> _SOURCE RECORDS_
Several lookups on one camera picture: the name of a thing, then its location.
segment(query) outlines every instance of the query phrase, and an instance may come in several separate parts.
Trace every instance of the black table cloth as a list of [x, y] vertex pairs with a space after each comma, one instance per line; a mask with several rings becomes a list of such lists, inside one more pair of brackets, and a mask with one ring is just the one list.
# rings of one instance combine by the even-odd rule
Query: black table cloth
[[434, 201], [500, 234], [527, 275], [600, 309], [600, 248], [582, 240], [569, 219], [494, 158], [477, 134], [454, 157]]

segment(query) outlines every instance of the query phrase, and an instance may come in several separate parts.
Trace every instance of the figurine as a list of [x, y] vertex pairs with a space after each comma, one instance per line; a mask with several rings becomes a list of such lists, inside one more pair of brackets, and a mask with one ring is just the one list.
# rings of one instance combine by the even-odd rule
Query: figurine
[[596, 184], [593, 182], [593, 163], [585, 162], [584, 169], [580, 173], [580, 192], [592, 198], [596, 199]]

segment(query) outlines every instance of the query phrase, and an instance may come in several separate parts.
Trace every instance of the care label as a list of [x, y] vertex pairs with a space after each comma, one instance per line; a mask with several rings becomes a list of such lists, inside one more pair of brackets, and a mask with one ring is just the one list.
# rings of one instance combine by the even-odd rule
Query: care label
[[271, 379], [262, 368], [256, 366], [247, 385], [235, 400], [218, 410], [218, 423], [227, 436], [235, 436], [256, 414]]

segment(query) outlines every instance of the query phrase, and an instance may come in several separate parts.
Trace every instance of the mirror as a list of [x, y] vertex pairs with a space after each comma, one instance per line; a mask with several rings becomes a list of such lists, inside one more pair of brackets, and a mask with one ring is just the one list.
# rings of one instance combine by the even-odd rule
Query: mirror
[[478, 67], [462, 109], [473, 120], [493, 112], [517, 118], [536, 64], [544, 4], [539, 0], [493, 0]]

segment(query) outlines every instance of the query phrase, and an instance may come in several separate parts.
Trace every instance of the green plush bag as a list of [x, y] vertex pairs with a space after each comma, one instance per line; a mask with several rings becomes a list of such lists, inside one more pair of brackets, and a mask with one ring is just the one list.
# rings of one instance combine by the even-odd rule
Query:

> _REQUIRED WORK_
Could you retype exactly the lines above from the one containing "Trace every instance of the green" through the last line of the records, both included, and nothing else?

> _REPLY TO THE TASK_
Trace every instance of the green plush bag as a list of [x, y] vertex pairs with a space after each comma, one instance per line; a mask with several rings becomes a list of such lists, inside one more pair of brackets, and a mask with one ring is just the one list.
# rings of one instance combine by the even-odd rule
Query:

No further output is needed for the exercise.